Silence fell, so terrible I actually heard my own heartbeat.

“Babe, I wouldn’t risk lettin’ you flush a f*ckin’ toilet at this point.”

“This is getting off track,” Horse muttered. “Pic, hold it in. We gotta figure out the situation, then you can deal with her, bro. Hear me?”

“I hear you,” Reese said. He let go of my hair abruptly, which scared the hell out of me because the sudden release pushed my throat deeper into the knife. Then the knife pulled away, and his hand wrapped around my throat instead, big fingers catching me under the jaw and pushing my head back into his shoulder.
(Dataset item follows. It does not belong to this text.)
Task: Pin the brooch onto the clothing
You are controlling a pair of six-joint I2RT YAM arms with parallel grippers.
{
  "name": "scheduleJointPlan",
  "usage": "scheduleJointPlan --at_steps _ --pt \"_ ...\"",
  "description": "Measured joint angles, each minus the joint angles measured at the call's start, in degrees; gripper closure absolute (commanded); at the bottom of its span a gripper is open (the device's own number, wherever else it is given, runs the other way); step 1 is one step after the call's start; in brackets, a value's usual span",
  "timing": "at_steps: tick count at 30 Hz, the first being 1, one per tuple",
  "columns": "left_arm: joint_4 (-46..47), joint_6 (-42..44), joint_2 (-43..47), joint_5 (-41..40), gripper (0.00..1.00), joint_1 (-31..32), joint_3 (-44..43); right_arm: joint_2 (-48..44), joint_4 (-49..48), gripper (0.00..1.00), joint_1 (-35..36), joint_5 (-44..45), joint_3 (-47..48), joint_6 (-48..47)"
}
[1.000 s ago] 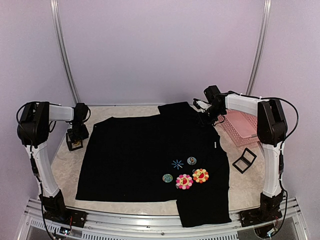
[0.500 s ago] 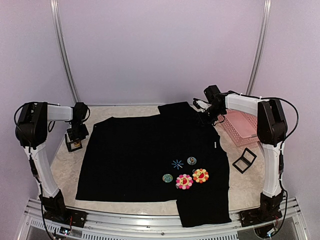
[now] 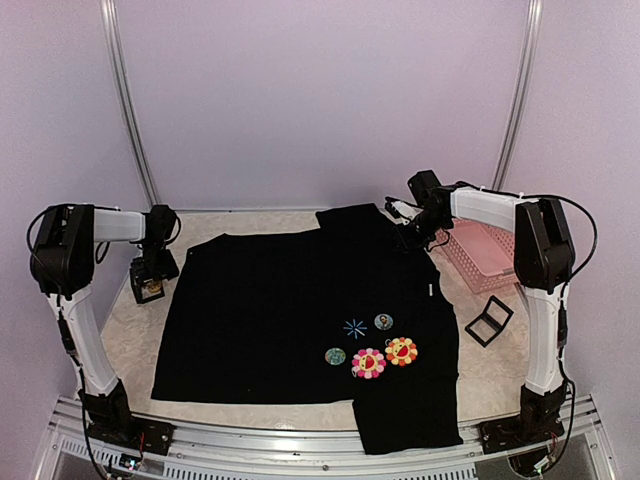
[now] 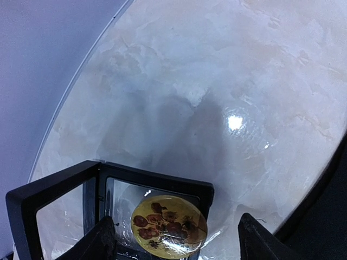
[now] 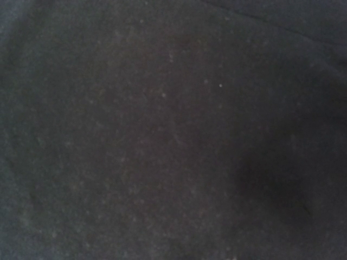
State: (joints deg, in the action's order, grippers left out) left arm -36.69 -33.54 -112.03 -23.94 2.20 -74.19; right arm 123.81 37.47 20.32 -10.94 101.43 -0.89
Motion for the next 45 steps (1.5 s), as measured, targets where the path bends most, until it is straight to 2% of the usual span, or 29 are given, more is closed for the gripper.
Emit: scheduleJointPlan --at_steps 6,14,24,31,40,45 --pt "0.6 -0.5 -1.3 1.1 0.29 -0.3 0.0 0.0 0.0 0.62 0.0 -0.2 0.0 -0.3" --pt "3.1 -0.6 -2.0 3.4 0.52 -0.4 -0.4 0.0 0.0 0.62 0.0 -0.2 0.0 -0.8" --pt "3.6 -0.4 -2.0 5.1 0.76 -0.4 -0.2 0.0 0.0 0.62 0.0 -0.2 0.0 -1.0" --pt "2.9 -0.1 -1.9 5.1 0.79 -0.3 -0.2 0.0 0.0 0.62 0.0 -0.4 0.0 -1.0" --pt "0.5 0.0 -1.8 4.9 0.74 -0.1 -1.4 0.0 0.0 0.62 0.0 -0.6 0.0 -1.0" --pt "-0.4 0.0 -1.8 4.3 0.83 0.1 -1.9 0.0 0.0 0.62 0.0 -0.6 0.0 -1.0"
Now I felt the full length of his body behind me, cradled in his embrace. How could this be the same man who’d held me before? I’d felt so safe in his arms. Now all I felt was terror.

Terror and unholy lust.

“So what does this mean in terms of them holdin’ Jessica?” Bam Bam asked, his voice tight. “She need special drugs or somethin’?”
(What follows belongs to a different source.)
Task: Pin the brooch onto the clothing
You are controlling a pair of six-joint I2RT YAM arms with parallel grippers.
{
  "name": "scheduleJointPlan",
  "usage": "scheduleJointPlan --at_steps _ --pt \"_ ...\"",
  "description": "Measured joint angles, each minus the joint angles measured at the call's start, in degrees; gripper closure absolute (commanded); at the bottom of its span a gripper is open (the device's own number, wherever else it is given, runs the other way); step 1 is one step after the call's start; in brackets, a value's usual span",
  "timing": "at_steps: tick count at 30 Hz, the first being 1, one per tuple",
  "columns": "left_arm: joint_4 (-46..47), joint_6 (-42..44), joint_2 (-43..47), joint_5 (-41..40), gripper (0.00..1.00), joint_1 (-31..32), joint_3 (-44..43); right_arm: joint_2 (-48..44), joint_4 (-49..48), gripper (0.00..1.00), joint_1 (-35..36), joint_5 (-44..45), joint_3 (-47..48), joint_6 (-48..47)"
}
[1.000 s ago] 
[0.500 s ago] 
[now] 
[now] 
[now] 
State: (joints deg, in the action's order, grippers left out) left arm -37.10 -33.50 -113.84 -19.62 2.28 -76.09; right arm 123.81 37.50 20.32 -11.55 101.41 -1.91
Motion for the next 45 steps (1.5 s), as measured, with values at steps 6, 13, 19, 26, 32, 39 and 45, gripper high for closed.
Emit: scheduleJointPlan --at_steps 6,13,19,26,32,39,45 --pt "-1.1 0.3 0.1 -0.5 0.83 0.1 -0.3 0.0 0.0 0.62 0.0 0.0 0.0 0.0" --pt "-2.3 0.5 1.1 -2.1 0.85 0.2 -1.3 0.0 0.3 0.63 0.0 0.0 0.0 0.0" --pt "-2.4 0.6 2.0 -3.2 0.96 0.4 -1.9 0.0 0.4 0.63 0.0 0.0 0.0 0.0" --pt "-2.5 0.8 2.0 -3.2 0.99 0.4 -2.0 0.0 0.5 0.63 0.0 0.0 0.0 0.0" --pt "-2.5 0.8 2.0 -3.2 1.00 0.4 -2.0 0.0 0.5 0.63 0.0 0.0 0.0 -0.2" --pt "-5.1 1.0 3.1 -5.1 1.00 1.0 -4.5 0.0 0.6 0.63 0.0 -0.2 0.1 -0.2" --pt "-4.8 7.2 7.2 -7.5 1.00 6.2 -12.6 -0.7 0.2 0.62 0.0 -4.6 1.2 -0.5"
“No,” I whispered. “But she’s really vulnerable to infection and head trauma. That shunt gets damaged, it’ll take her out fast. She can’t be handled rough, it’s too dangerous. I did what they said. I searched as much of the house as I could, although I didn’t find anything.”

“We know,” Reese told me, tightening his hold until I could hardly breathe. “We watched you.”


I closed my eyes tightly. God. I’d been so stupid.

“You knew all along?”

“Not all the details,” Gage said, his voice soft. “But we knew you were working for them. That’s why you had Puck on you.”

“I guess that’s not a huge surprise,” I admitted. “It all felt wrong—I kept thinking you knew. Not that it matters. I couldn’t find anything for them, and then they called me again today. I talked to Jessica, and then I watched them throw her down on a concrete floor. She hit her head and started having a seizure. He told me I have to kill Reese or she’ll die. If he dies, they’ll dump her at an ER. So I tried to kill him.”

“Did you ever see their faces on the video?” Reese asked, his voice like ice.

“No, they only let me see Jess.”

“Where did you get the gun?”

“They gave me an address and I drove there using the GPS on my phone. Up north of Hayden. It turned out to be the middle of a field, and a man met me there. He showed me how to use the gun. I didn’t learn his name or anything.”

“What then?”

“Then I went to Nate.”

The air in the room changed. Sudden menace radiated from Reese, and his hand tightened so hard on my throat that I couldn’t breathe and my vision started to swim with black dots.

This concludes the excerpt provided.